An employer can dismiss an employee for gross misconduct where an employee has not been given any previous warnings.  However, in a recent case the Employment Appeal Tribunal (EAT) has considered whether an employee can be dismissed without previous warnings for a series of allegations, none of which individually amount to gross misconduct.

Mr M is a consultant orthopaedic surgeon who, prior to the disciplinary proceedings that led to his dismissal had an unblemished career.  The employer conducted an investigation into alleged failures by Mr M to comply with rules and procedures introduced to address dysfunctionality in his department and various patient incidents.  A disciplinary hearing took place to consider 17 separate allegations against Mr M, following which he was dismissed summarily.

Mr M claimed unfair dismissal in the Employment Tribunal but was unsuccessful.   The Tribunal found that the procedure followed by the employer was fair.  Although the Tribunal panel were not unanimous on the issue of whether dismissal was an appropriate sanction, the majority decision was that the allegations against Mr M that were upheld showed a pattern of conduct which cumulatively raised concerns over patient safety.  The employer’s evidence was that they reasonably believed that there would not be a change of behaviour which could be relied on in future.  The Tribunal found that dismissal fell within the range of reasonable responses in all the circumstances.

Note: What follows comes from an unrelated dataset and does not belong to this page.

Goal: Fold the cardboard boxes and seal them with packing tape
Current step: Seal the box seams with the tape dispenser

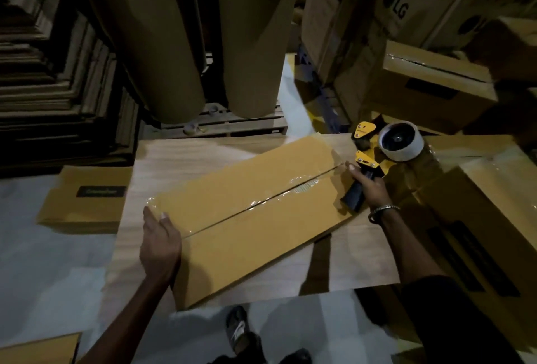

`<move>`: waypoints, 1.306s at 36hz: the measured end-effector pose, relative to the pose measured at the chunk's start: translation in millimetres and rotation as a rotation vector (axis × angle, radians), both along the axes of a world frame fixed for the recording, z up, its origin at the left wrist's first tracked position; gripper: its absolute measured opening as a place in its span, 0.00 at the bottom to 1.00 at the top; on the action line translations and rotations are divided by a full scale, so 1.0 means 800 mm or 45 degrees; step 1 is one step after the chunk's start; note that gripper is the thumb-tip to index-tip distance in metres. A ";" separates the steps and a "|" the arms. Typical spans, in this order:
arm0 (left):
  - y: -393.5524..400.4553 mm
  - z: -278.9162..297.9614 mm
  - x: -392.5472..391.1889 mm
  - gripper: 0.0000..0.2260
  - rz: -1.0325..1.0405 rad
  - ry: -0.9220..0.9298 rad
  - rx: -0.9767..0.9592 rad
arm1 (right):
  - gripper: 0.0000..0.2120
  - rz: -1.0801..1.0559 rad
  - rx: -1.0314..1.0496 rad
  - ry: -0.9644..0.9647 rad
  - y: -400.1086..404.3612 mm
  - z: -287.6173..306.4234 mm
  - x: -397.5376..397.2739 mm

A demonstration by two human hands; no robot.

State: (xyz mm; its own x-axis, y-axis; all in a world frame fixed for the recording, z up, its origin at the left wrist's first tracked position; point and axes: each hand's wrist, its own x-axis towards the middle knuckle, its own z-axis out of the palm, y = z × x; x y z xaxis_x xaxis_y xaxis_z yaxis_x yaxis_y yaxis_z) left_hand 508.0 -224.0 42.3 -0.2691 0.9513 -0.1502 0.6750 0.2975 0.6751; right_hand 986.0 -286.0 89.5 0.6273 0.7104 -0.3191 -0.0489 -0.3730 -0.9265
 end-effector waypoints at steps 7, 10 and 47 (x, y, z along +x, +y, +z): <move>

Mr M appealed to the EAT.  He argued that in the absence of an allegation of gross misconduct, it would be unfair to dismiss for misconduct after a first disciplinary hearing, without prior warnings; and that in this case, there was nothing that could be said to be an act of gross misconduct.  He argued that it was not permissible for the employer to rely on allegations that comprised an aggregation of less serious matters to dismiss summarily. 

However, the EAT upheld the Tribunal’s decision.  It noted that it is possible for a series of acts demonstrating a pattern of conduct to be of sufficient seriousness to undermine the relationship of trust and confidence between the employer and employee.  That may be so even if the employer is unable to point to any particular act and identify that alone as amounting to gross misconduct.  There is no authority to suggest that there must be a single act amounting to gross misconduct before summary dismissal would be justifiable or that it is impermissible to rely on a series of acts, none of which would, by themselves, justify summary dismissal.  In this case, the relationship of trust and confidence was undermined by a pattern of conduct and Mr M’s inconsistencies during the disciplinary hearing which made it difficult for the employer to feel confidence that there would be a change of behaviour in the future.  In the circumstances, the decision to dismiss was within the range of reasonable responses.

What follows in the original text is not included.